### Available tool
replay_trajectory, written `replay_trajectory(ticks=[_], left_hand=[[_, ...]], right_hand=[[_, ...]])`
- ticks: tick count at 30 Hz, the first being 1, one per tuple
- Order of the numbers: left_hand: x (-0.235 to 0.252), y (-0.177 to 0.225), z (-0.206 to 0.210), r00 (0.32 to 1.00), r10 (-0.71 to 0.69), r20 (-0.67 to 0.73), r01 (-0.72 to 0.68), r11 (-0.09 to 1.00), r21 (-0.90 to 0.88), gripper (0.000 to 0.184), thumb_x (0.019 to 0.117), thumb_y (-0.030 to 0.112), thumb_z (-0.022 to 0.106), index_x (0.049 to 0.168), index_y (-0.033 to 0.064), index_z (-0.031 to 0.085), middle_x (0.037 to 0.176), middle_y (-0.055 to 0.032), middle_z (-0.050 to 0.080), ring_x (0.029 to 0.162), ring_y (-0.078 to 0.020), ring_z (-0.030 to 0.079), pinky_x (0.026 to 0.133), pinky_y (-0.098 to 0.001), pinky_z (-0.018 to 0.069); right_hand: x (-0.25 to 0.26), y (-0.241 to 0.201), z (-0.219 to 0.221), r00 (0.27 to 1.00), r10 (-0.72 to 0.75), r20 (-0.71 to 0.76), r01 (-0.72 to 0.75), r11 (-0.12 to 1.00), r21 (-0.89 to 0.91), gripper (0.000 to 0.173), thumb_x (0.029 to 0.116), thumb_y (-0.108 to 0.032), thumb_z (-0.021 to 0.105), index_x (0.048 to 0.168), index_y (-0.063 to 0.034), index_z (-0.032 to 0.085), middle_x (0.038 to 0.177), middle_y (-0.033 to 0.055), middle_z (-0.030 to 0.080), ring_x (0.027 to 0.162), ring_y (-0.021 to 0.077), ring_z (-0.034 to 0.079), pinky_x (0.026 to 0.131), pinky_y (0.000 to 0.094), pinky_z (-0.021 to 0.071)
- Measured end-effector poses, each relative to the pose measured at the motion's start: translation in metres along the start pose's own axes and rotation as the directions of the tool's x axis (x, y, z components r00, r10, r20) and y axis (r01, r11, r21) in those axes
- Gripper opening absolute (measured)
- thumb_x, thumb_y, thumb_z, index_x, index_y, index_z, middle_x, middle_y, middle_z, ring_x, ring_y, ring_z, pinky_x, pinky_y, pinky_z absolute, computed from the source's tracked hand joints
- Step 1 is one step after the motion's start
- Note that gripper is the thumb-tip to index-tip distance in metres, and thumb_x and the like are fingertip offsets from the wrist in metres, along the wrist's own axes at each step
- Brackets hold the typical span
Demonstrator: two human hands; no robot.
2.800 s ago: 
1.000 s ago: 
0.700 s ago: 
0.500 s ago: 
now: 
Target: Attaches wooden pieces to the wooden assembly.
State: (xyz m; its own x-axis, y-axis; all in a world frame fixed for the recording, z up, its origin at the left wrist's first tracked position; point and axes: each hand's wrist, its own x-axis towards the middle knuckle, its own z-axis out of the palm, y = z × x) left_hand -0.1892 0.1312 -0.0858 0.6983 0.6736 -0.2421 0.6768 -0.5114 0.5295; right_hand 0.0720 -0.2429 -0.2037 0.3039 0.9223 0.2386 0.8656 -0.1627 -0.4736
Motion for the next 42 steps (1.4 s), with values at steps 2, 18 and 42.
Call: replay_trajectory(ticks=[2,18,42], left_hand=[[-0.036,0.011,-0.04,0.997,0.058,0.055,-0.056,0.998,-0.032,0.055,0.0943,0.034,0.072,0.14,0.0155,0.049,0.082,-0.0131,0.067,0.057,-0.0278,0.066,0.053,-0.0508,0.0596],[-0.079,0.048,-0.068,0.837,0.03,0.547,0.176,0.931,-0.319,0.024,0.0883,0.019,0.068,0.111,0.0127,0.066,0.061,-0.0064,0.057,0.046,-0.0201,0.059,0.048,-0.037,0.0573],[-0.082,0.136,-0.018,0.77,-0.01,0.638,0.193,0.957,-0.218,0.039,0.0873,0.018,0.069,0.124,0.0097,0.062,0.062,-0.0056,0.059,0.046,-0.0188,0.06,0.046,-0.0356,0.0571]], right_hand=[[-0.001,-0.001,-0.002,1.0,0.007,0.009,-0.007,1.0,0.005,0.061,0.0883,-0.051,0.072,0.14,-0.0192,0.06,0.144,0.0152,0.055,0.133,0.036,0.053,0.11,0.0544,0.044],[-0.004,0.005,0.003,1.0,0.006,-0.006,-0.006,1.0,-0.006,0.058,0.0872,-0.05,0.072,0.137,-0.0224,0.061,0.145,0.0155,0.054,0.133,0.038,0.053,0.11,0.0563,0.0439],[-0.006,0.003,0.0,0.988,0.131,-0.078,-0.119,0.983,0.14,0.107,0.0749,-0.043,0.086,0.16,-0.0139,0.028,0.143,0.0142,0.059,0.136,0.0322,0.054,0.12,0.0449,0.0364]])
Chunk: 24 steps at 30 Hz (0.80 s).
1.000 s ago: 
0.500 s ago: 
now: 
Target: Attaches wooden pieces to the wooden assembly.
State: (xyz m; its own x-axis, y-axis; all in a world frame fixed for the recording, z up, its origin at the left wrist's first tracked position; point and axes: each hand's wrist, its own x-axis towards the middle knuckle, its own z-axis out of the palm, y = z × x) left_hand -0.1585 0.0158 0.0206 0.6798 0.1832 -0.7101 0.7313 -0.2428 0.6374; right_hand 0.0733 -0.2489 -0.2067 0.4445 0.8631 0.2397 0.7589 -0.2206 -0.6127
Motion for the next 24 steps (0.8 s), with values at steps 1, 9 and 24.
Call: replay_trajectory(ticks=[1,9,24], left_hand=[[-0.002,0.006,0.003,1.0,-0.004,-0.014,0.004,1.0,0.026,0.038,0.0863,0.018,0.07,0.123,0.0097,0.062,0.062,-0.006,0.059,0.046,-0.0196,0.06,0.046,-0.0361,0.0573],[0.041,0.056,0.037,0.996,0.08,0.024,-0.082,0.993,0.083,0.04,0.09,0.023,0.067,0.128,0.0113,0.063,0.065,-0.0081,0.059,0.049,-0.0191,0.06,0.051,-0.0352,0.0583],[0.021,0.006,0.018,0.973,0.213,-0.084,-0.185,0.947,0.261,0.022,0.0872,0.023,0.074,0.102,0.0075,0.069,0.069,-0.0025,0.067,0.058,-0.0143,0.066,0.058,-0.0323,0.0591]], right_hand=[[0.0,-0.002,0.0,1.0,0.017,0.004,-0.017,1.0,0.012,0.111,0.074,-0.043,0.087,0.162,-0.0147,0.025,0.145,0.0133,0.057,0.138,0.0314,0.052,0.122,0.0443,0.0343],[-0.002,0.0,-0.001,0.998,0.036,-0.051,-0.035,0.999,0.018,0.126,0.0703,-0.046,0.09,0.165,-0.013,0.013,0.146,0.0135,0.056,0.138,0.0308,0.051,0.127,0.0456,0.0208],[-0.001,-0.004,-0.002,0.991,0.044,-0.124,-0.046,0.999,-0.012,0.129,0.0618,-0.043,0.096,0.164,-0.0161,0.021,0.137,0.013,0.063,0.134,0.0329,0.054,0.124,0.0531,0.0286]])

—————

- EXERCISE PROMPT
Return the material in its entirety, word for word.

- SOLUTION TO THE PROBLEM
### Available tool
replay_trajectory, written `replay_trajectory(ticks=[_], left_hand=[[_, ...]], right_hand=[[_, ...]])`
- ticks: tick count at 30 Hz, the first being 1, one per tuple
- Order of the numbers: left_hand: x (-0.235 to 0.252), y (-0.177 to 0.225), z (-0.206 to 0.210), r00 (0.32 to 1.00), r10 (-0.71 to 0.69), r20 (-0.67 to 0.73), r01 (-0.72 to 0.68), r11 (-0.09 to 1.00), r21 (-0.90 to 0.88), gripper (0.000 to 0.184), thumb_x (0.019 to 0.117), thumb_y (-0.030 to 0.112), thumb_z (-0.022 to 0.106), index_x (0.049 to 0.168), index_y (-0.033 to 0.064), index_z (-0.031 to 0.085), middle_x (0.037 to 0.176), middle_y (-0.055 to 0.032), middle_z (-0.050 to 0.080), ring_x (0.029 to 0.162), ring_y (-0.078 to 0.020), ring_z (-0.030 to 0.079), pinky_x (0.026 to 0.133), pinky_y (-0.098 to 0.001), pinky_z (-0.018 to 0.069); right_hand: x (-0.25 to 0.26), y (-0.241 to 0.201), z (-0.219 to 0.221), r00 (0.27 to 1.00), r10 (-0.72 to 0.75), r20 (-0.71 to 0.76), r01 (-0.72 to 0.75), r11 (-0.12 to 1.00), r21 (-0.89 to 0.91), gripper (0.000 to 0.173), thumb_x (0.029 to 0.116), thumb_y (-0.108 to 0.032), thumb_z (-0.021 to 0.105), index_x (0.048 to 0.168), index_y (-0.063 to 0.034), index_z (-0.032 to 0.085), middle_x (0.038 to 0.177), middle_y (-0.033 to 0.055), middle_z (-0.030 to 0.080), ring_x (0.027 to 0.162), ring_y (-0.021 to 0.077), ring_z (-0.034 to 0.079), pinky_x (0.026 to 0.131), pinky_y (0.000 to 0.094), pinky_z (-0.021 to 0.071)
- Measured end-effector poses, each relative to the pose measured at the motion's start: translation in metres along the start pose's own axes and rotation as the directions of the tool's x axis (x, y, z components r00, r10, r20) and y axis (r01, r11, r21) in those axes
- Gripper opening absolute (measured)
- thumb_x, thumb_y, thumb_z, index_x, index_y, index_z, middle_x, middle_y, middle_z, ring_x, ring_y, ring_z, pinky_x, pinky_y, pinky_z absolute, computed from the source's tracked hand joints
- Step 1 is one step after the motion's start
- Note that gripper is the thumb-tip to index-tip distance in metres, and thumb_x and the like are fingertip offsets from the wrist in metres, along the wrist's own axes at each step
- Brackets hold the typical span
Demonstrator: two human hands; no robot.
2.800 s ago: 
1.000 s ago: 
0.700 s ago: 
0.500 s ago: 
now: 
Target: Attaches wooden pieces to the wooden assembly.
State: (xyz m; its own x-axis, y-axis; all in a world frame fixed for the recording, z up, its origin at the left wrist's first tracked position; point and axes: each hand's wrist, its own x-axis towards the middle knuckle, its own z-axis out of the palm, y = z × x) left_hand -0.1892 0.1312 -0.0858 0.6983 0.6736 -0.2421 0.6768 -0.5114 0.5295; right_hand 0.0720 -0.2429 -0.2037 0.3039 0.9223 0.2386 0.8656 -0.1627 -0.4736
Motion for the next 42 steps (1.4 s), with values at steps 2, 18 and 42.
Call: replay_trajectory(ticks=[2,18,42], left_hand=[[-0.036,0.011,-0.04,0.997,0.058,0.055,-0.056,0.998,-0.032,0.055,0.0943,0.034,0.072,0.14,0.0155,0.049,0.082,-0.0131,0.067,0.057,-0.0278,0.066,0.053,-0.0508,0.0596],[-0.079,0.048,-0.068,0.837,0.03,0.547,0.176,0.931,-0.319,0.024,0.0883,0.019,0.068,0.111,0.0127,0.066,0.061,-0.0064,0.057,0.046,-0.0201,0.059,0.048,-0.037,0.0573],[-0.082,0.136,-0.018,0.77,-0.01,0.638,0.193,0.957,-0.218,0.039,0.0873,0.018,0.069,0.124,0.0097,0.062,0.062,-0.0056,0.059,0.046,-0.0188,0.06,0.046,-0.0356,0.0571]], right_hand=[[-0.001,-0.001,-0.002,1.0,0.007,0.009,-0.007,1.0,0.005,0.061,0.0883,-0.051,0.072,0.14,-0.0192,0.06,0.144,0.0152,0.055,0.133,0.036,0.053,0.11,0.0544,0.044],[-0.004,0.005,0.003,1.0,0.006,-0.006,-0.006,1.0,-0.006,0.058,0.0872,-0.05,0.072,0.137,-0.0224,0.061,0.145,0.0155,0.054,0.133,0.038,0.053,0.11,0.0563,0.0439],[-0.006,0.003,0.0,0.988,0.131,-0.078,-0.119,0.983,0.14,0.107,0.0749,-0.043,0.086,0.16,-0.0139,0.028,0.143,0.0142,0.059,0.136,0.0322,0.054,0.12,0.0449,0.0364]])
Chunk: 24 steps at 30 Hz (0.80 s).
1.000 s ago: 
0.500 s ago: 
now: 
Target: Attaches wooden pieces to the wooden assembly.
State: (xyz m; its own x-axis, y-axis; all in a world frame fixed for the recording, z up, its origin at the left wrist's first tracked position; point and axes: each hand's wrist, its own x-axis towards the middle knuckle, its own z-axis out of the palm, y = z × x) left_hand -0.1585 0.0158 0.0206 0.6798 0.1832 -0.7101 0.7313 -0.2428 0.6374; right_hand 0.0733 -0.2489 -0.2067 0.4445 0.8631 0.2397 0.7589 -0.2206 -0.6127
Motion for the next 24 steps (0.8 s), with values at steps 1, 9 and 24.
Call: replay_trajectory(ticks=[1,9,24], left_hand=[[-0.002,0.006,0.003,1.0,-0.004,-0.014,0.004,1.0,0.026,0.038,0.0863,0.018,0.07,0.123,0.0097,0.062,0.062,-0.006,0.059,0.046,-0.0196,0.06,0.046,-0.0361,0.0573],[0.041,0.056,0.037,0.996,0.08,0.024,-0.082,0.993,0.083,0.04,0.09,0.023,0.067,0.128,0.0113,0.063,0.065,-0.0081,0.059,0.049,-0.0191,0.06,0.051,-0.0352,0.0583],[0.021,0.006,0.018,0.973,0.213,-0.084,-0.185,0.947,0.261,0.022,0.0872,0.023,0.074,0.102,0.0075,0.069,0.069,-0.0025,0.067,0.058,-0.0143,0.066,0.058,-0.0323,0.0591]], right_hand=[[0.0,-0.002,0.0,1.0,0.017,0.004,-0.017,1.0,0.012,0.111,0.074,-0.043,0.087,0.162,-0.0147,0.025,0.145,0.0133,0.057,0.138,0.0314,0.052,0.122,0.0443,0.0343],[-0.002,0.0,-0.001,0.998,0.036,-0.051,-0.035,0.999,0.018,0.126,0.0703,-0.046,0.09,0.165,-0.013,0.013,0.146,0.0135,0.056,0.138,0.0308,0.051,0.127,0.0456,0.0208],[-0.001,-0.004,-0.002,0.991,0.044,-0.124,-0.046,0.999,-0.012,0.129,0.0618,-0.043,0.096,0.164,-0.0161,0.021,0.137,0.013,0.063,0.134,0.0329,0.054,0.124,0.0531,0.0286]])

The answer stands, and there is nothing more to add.